(Beginning of Source material)
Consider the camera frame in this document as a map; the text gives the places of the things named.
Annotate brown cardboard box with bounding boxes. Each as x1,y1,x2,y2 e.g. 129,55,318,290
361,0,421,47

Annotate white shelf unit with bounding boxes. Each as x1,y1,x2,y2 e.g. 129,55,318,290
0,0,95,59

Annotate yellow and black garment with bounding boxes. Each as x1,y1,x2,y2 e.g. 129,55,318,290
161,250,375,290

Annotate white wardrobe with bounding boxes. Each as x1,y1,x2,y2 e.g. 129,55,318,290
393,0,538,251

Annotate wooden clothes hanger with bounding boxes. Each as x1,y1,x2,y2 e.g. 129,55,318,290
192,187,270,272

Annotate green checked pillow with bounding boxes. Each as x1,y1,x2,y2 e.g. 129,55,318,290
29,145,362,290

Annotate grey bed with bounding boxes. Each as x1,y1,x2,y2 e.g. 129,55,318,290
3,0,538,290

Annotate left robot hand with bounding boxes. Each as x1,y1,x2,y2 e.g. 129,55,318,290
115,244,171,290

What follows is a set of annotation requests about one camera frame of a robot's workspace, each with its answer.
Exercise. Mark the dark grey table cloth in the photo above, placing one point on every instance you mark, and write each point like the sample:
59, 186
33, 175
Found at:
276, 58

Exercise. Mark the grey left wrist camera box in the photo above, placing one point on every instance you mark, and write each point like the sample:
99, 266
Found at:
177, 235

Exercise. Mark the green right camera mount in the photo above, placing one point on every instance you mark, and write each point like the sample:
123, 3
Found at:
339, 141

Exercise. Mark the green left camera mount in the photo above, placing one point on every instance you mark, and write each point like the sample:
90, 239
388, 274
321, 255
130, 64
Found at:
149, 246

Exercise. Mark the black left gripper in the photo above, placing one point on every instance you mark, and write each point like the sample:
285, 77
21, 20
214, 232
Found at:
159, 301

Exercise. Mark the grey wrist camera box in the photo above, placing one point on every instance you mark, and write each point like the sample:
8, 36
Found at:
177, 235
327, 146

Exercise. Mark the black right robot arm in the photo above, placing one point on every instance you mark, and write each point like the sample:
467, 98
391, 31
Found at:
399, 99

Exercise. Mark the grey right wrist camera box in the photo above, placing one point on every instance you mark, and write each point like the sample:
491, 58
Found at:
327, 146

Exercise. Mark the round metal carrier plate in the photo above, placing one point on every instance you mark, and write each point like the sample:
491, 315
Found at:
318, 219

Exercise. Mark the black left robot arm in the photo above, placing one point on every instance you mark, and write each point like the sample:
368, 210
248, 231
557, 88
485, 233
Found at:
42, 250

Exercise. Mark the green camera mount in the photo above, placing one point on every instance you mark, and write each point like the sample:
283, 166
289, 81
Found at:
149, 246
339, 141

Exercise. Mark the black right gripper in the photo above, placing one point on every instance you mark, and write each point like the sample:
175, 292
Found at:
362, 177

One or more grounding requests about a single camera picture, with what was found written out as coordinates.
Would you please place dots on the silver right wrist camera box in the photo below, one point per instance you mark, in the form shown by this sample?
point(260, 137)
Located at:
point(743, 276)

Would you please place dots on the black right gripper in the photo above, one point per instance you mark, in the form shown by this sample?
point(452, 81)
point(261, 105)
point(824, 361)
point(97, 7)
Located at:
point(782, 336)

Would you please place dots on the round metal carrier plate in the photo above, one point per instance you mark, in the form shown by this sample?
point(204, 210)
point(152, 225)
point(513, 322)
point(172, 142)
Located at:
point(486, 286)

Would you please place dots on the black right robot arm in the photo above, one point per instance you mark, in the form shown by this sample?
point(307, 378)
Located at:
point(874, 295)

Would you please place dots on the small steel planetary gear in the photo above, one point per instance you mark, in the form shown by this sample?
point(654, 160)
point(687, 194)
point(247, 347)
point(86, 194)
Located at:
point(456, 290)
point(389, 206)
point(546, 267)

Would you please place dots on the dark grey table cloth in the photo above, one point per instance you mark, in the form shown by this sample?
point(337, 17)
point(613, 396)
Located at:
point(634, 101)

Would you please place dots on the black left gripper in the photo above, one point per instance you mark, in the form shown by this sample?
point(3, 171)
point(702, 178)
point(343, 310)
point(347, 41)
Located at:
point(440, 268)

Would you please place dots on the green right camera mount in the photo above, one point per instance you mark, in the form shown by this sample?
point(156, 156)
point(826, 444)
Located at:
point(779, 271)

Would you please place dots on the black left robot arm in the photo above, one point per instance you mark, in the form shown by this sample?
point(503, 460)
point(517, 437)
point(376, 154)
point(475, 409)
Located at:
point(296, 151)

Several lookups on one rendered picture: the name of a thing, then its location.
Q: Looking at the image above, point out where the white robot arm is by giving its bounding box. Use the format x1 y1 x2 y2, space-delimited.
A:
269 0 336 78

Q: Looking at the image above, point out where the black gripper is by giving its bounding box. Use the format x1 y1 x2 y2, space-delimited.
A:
(End of Source material)
Task prompt: The answer must consist of every line above that holds the string "Looking", copied exactly.

Answer box:
Q: Looking at the image above, point out where the white robot arm is by giving its bounding box. Use the format x1 y1 x2 y2, space-delimited.
Q: Looking at the image above, point out where the black gripper is by giving its bounding box. Use the format x1 y1 x2 y2, space-delimited.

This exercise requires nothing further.